Activation and subcellular localisation of caspases in wild-type p53-induced apoptosis in vitro and fas-induced apoptosis in vivo

Despite previous studies demonstrating caspase-3 processing following treatment with DNA-damaging agents, there has been no direct evidence of p53WT-induced caspase activation. In this thesis an in vitro temperature-sensitive cell system was employed to study the effects of p53WT. Consistent with previous studies, p53WT induced morphological and biochemical changes characteristic of apoptosis.;p53WT-induced activation of caspase-3 and caspase-7, supported by the cleavage of PARP and the fluorogenic substrate z-DEVD.afc, together with activation of caspase-8, supported by cleavage of the fluorogenic substrate z-IETD.amc, were directly demonstrated for the first time.

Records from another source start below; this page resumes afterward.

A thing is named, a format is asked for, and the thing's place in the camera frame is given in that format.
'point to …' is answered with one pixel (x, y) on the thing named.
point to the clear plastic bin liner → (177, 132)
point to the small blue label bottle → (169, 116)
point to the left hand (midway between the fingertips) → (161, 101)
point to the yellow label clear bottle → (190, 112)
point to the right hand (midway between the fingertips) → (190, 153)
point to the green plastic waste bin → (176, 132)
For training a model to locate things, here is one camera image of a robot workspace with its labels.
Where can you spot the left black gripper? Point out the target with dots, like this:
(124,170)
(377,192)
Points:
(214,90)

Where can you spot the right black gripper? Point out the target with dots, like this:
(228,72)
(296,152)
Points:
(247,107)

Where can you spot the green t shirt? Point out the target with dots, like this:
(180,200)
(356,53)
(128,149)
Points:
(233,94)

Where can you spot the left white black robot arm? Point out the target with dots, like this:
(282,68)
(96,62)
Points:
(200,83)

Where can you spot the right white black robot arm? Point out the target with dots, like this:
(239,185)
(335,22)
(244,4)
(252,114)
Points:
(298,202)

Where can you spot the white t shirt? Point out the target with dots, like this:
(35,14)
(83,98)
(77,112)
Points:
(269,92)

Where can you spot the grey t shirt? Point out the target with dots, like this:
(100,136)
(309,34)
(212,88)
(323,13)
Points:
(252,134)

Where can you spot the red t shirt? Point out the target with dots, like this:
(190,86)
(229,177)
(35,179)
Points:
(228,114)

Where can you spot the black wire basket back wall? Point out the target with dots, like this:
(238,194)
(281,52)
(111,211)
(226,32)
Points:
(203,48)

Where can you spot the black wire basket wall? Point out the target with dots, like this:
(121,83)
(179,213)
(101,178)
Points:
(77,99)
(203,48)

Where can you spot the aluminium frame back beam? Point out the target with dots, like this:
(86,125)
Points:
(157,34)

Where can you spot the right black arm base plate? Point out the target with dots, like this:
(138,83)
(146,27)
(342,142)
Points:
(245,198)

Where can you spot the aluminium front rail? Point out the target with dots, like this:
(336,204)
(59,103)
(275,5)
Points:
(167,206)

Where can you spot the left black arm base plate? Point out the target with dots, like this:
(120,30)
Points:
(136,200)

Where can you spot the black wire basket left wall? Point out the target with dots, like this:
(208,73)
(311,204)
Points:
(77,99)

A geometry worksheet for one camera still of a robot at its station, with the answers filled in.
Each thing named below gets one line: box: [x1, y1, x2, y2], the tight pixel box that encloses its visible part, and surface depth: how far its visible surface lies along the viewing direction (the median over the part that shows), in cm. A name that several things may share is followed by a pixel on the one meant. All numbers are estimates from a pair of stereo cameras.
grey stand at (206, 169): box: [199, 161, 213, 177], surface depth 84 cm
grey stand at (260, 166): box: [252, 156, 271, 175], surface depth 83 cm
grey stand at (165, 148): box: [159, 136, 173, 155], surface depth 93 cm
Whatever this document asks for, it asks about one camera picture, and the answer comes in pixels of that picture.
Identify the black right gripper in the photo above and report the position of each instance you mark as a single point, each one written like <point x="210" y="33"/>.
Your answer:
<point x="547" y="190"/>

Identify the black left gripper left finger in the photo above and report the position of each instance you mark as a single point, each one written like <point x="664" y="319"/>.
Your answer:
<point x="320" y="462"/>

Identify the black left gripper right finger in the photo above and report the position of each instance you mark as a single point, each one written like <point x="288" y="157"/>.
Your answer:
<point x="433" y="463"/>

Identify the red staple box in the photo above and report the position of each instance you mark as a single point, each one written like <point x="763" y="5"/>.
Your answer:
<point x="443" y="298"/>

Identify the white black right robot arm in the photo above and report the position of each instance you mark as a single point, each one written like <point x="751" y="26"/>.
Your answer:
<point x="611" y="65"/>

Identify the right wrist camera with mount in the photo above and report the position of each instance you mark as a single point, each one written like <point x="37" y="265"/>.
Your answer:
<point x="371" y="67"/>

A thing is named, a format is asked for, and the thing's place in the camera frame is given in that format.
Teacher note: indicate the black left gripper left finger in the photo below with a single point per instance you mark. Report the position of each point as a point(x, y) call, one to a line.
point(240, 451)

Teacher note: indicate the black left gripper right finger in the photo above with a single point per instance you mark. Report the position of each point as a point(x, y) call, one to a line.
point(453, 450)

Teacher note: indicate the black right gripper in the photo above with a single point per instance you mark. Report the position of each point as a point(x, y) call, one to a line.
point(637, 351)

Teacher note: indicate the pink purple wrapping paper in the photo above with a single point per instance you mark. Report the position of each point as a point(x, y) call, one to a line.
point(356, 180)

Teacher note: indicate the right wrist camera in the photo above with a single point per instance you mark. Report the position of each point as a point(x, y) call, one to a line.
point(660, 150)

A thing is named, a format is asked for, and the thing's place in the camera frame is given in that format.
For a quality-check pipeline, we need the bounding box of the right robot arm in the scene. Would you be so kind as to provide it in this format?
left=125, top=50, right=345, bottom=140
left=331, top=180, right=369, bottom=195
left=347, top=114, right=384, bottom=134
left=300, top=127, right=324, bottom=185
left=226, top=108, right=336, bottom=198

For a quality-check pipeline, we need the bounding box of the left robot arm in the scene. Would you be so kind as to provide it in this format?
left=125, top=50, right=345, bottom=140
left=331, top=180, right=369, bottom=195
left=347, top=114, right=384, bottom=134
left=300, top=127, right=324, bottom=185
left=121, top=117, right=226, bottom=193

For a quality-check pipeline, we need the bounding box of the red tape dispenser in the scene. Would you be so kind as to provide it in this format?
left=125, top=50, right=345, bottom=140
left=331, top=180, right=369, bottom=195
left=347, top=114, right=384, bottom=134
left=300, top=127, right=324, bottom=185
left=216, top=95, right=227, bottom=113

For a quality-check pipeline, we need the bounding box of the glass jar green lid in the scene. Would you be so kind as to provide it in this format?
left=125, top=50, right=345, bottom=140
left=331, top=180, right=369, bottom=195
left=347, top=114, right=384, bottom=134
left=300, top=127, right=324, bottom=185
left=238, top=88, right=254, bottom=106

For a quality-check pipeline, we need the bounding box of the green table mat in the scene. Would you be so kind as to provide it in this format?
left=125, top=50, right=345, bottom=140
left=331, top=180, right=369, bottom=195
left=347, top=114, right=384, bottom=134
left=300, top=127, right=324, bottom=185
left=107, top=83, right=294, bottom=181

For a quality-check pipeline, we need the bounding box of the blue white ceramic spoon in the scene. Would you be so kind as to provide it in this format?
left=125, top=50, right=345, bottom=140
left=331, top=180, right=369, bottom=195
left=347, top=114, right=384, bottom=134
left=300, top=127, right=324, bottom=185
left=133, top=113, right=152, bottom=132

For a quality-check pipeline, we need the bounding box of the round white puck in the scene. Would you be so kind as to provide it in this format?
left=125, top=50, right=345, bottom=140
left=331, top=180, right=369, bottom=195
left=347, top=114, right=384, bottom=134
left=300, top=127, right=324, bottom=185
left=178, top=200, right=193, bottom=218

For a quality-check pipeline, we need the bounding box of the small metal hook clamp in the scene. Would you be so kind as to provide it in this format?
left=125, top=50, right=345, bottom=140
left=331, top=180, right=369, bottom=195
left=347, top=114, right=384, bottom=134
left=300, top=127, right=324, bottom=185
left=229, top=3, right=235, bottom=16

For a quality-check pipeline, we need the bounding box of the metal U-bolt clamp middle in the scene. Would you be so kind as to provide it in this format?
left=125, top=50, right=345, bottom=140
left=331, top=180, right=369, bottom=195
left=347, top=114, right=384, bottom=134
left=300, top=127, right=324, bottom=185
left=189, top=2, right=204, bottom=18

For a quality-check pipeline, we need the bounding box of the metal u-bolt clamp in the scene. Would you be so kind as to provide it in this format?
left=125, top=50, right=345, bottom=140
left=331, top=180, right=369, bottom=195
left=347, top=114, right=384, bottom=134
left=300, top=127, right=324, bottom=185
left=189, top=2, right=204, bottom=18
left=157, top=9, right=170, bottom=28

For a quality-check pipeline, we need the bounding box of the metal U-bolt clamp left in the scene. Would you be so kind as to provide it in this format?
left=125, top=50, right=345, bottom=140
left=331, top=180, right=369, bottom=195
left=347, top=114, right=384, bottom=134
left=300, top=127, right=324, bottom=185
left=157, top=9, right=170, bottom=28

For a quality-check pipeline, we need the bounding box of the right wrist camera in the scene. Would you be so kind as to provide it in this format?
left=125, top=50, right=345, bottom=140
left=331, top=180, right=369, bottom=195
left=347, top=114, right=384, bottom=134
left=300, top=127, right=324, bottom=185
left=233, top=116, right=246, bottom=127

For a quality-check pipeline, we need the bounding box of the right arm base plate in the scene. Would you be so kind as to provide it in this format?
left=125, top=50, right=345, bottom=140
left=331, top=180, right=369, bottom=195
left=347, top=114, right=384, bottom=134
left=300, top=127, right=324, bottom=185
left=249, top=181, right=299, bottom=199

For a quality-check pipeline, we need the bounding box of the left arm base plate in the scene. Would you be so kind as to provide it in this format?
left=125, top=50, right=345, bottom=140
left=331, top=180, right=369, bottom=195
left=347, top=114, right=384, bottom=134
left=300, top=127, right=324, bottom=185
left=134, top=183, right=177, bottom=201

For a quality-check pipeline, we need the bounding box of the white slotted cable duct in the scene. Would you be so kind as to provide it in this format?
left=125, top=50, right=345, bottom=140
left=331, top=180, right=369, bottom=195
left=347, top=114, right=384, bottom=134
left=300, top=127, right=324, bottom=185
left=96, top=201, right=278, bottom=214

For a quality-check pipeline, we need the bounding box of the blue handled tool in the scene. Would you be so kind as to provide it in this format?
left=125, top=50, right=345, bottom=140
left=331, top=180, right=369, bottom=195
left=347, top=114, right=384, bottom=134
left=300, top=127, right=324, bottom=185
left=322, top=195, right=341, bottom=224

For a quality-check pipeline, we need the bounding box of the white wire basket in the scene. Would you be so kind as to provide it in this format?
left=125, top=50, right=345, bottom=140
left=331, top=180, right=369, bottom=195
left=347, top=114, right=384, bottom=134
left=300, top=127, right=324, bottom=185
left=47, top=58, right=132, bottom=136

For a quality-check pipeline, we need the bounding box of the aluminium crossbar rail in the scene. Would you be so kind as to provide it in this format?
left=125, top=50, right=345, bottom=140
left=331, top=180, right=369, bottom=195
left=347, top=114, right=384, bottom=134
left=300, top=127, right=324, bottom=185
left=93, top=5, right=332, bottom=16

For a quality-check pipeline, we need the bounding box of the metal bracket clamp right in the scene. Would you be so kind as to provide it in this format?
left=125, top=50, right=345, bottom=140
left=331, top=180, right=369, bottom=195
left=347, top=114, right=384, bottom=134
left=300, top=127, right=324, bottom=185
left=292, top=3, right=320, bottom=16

In addition, indirect evidence for p53WT-induced activation of caspase-6 was gained through the cleavage of lamin B1 and supported by the cleavage of the fluorogenic substrate Ac-cleavage of lamin B1 and supported by the cleavage of the fluorogenic substrate Ac-VEID.amc. Abrogation of p53WT-induced apoptotic morphology, caspase activation. PARP and lamin B1 proteolysis and cleavage of the fluorogenic substrates was achieved with the caspase inhibitor z-VAD.fmk. Evidence was also obtained to support the translocation of caspase-3 and caspase-7 from the cytosol to another subcellular compartment.;The issue of the different subcellular localisation of the substrates and the caspases which cleave them was addressed in the in vivo model of Fas-induced apoptosis in mouse liver. An agonistic Fas antibody induced apoptosis in mouse hepatocytes, which was associated with z-DEVD.afc cleavage activity. Both apoptotic morphology and z-DEVD.afc cleavage were blocked by z-VAD.fmk. Subcellular fractionation of the mouse livers demonstrated that whereas active caspase-3 remained in the cytosol, active caspase-7 was translocated to the mitochondrial and microsomal fractions. The observed cleavage of the endoplasmic reticular-specific substrate SREBP-1 following Fas-induced apoptosis is consistent with SREBP-1 being a substrate for the colocalised caspase-7, in vivo. Thus, differential distribution of the caspases may partly explain the existence of caspase homologues with similar substrate specificities.